→ **Task to complete**
The material must be copied out exactly, line for line.

→ **Data section**
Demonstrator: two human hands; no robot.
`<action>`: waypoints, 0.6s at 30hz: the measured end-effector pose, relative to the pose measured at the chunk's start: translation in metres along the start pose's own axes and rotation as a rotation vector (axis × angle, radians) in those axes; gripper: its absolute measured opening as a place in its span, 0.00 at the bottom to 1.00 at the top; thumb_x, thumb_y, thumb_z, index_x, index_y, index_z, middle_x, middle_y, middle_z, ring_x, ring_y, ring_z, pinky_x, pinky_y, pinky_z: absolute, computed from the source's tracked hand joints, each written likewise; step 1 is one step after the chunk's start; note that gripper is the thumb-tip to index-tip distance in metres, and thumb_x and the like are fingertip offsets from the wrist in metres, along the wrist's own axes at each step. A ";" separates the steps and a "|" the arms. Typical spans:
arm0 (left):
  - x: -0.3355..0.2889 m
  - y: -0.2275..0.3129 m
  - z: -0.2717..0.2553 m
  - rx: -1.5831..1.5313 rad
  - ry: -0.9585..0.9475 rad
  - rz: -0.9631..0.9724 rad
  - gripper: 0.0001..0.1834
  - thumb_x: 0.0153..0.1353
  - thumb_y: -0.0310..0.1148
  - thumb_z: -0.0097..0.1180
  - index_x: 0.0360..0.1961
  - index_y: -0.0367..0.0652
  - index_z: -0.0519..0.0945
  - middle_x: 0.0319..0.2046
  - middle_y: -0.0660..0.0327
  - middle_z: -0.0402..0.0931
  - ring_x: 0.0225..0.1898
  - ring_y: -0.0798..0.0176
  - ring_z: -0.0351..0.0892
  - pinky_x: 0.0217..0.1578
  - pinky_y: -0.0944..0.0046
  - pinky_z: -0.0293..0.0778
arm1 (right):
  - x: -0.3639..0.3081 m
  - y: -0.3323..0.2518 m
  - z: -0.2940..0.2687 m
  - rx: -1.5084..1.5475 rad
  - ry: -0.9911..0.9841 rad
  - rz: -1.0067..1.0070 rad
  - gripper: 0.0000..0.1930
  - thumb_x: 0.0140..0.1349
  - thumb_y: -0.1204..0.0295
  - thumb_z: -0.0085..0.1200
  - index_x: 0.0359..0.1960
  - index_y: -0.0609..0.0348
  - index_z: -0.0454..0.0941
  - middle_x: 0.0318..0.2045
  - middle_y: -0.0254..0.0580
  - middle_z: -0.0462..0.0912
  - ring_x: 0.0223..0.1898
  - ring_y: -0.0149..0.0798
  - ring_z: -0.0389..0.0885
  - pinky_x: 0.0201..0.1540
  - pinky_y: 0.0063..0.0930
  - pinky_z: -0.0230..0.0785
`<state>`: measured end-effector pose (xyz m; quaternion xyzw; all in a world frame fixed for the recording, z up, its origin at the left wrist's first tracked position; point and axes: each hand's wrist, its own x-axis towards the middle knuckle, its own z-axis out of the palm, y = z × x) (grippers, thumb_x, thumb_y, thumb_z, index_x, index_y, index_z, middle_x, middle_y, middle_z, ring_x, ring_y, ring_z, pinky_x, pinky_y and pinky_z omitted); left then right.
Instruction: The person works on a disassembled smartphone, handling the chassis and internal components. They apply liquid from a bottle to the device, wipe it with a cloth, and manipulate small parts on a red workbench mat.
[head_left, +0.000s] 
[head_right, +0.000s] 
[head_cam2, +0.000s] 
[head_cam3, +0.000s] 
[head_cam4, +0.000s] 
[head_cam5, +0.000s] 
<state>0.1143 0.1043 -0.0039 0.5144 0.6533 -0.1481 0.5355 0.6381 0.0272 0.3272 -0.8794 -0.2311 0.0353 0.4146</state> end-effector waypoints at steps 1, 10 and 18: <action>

→ **Task output**
Demonstrator: two human hands; no robot.
`<action>`: waypoints, 0.6s at 30hz: the measured end-effector pose, relative to the pose measured at the chunk's start: translation in metres along the start pose's own axes and rotation as a rotation vector (axis × angle, radians) in those axes; gripper: its absolute measured opening as a place in its span, 0.00 at the bottom to 1.00 at the top; thumb_x, thumb_y, thumb_z, index_x, index_y, index_z, middle_x, middle_y, middle_z, ring_x, ring_y, ring_z, pinky_x, pinky_y, pinky_z: absolute, computed from the source's tracked hand joints, each written likewise; step 1 is one step after the chunk's start; note that gripper is the thumb-tip to index-tip distance in metres, and thumb_x and the like are fingertip offsets from the wrist in metres, along the wrist's own axes at each step. A ";" separates the steps and a "|" the arms. Typical spans:
arm0 (left):
  - x: -0.3355..0.2889 m
  - y: -0.2275..0.3129 m
  - z: -0.2717..0.2553 m
  - rx: -1.5831..1.5313 rad
  - ry: -0.9585..0.9475 rad
  - rz: -0.9631..0.9724 rad
  - gripper: 0.0001..0.1834
  - thumb_x: 0.0153..0.1353
  - thumb_y: -0.0310..0.1148
  - thumb_z: -0.0097..0.1180
  - index_x: 0.0360..0.1961
  - index_y: -0.0367..0.0652
  - index_z: -0.0519..0.0945
  - middle_x: 0.0319..0.2046
  - middle_y: -0.0660..0.0327
  - middle_z: -0.0402..0.0931
  - ring_x: 0.0225..0.1898
  - ring_y: -0.0798..0.0176
  - ring_z: -0.0351..0.0892
  - pinky_x: 0.0217..0.1578
  - pinky_y: -0.0944..0.0046
  - pinky_z: -0.0293..0.0778
arm1 (right):
  - x: -0.3639..0.3081 m
  - y: -0.3323..0.2518 m
  - z: -0.2940..0.2687 m
  - rx: -1.5084..1.5475 rad
  - ry: -0.9911..0.9841 rad
  - rz: -1.0067..1.0070 rad
  - gripper: 0.0000..0.1930
  - thumb_x: 0.0140..0.1349
  - thumb_y: -0.1204..0.0295
  - thumb_z: -0.0085..0.1200
  - index_x: 0.0359..0.1960
  - index_y: -0.0609..0.0348
  - index_z: -0.0454..0.0941
  - middle_x: 0.0318..0.2045
  - middle_y: -0.0254..0.0580
  - middle_z: -0.0462..0.0912
  - ring_x: 0.0223..0.1898
  - ring_y: -0.0149..0.0798
  - ring_z: -0.0389..0.0885
  - pinky_x: 0.0201..0.1540
  - pinky_y: 0.0063..0.0930
  - pinky_z: -0.0230..0.0785
`<state>`: measured end-effector pose (xyz m; quaternion xyzw; all in a world frame fixed for the recording, z up, its origin at the left wrist's first tracked position; point and axes: each hand's wrist, its own x-axis towards the middle knuckle, its own z-axis out of the palm, y = z × x) (grippers, thumb_x, thumb_y, thumb_z, index_x, index_y, index_z, middle_x, middle_y, middle_z, ring_x, ring_y, ring_z, pinky_x, pinky_y and pinky_z omitted); left then right.
Instruction: The person works on a disassembled smartphone, handling the chassis and internal components. They apply liquid from a bottle to the device, wipe it with a cloth, and manipulate small parts on a red workbench mat.
[head_left, +0.000s] 
[head_right, +0.000s] 
[head_cam2, +0.000s] 
[head_cam3, +0.000s] 
[head_cam4, +0.000s] 
[head_cam5, +0.000s] 
<state>0.1143 0.1043 -0.0039 0.5144 0.6533 -0.1481 0.5355 0.6381 0.0272 0.3272 -0.8794 -0.2311 0.0353 0.4146</state> end-effector waypoints at steps 1, 10 and 18: <action>

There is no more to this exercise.